In 1492, Melgaço was one of only five places along the Spanish-Portuguese border where the Sephardic Jews expelled from Spain could enter Portugal. Still under the reign of King Manuel I, village defenses and its castle layout are figured in the Duarte de Armas (Book of Fortresses, c. 1509), made up of three towers and two gates.

=== Present day ===
It is classified as a National Monument by decree published on June 23, 1910, and the wall of the village been classified in the same way, with publication on February 19, 1926.
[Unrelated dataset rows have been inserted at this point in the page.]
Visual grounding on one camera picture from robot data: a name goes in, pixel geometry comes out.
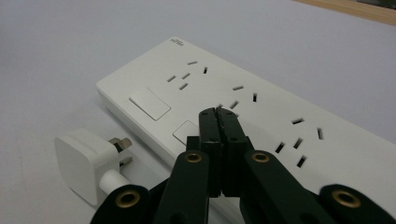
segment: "brass ring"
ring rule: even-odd
[[[254,153],[253,155],[251,155],[251,158],[257,162],[268,162],[270,160],[267,155],[261,152]]]
[[[342,189],[333,191],[332,197],[336,202],[346,207],[357,208],[361,206],[361,200],[359,198]]]
[[[201,154],[192,152],[192,153],[187,154],[184,159],[188,162],[198,162],[198,161],[202,160],[202,156],[201,156]]]
[[[116,205],[120,208],[129,208],[136,205],[140,200],[140,194],[136,190],[127,189],[116,198]]]

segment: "power outlet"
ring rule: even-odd
[[[231,109],[257,149],[274,153],[307,189],[338,183],[396,217],[396,146],[173,37],[97,83],[106,107],[173,166],[198,113]],[[240,223],[238,201],[214,205]]]

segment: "black mechanical arm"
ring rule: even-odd
[[[239,197],[248,224],[396,223],[360,192],[341,185],[313,194],[267,151],[255,150],[235,113],[209,108],[199,114],[200,136],[189,136],[171,176],[151,190],[114,190],[92,224],[207,223],[209,198]]]

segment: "plug prong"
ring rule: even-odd
[[[131,161],[132,161],[132,157],[126,157],[126,158],[122,159],[122,161],[120,161],[120,167],[128,164]]]
[[[119,153],[132,145],[131,140],[129,140],[128,138],[124,138],[122,140],[120,140],[119,138],[112,138],[108,142],[113,144]]]

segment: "white power adapter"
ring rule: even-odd
[[[55,139],[55,151],[61,176],[67,186],[92,205],[102,203],[114,189],[130,182],[120,174],[119,152],[131,145],[127,138],[109,142],[85,129]]]
The intervention of the government, however, only came to be felt in the 1960s, keeping the construction characteristics of the set. Recently, with the development of the village's historic core recovery projects, the keep of the castle was reclassified as a museum center, exposing the testimonies obtained by archaeological research.

== Architecture ==
The castle has plant in circular shape, unusual in the country, divided into three precincts. The walls, where they tear two doors are surmounted by prismatic battlements and reinforced by three towers, the main one being that is focused on the urban core, pentagonal section. The set is dominated by the keep. The keep has a square shaped plan, isolated in the center of the parade ground. Both she and the surrounding wall were fully rebuilt, inferring to its Romanesque feature only the design of this set: a solid square tower isolated in the center of the walled enclosure. The tower is divided internally into three floors, illuminated by some chinks. The crown is made by a shot in counter with battlements, now reclassified as lookout of the archaeological museum established in the tower dependencies. Regarding the doors, they are two: the main gate to the west, larger, go to the square of weapons, which opens a cistern, where he would find the commander's residence; and the betrayal door to the north, smaller. They remain part of the Barbican on the main door and towers that flanked one of the doors of the fence. Thanks to recent archaeological research, which laid bare significant stretches of gothic fence, we can now make the idea of the original design.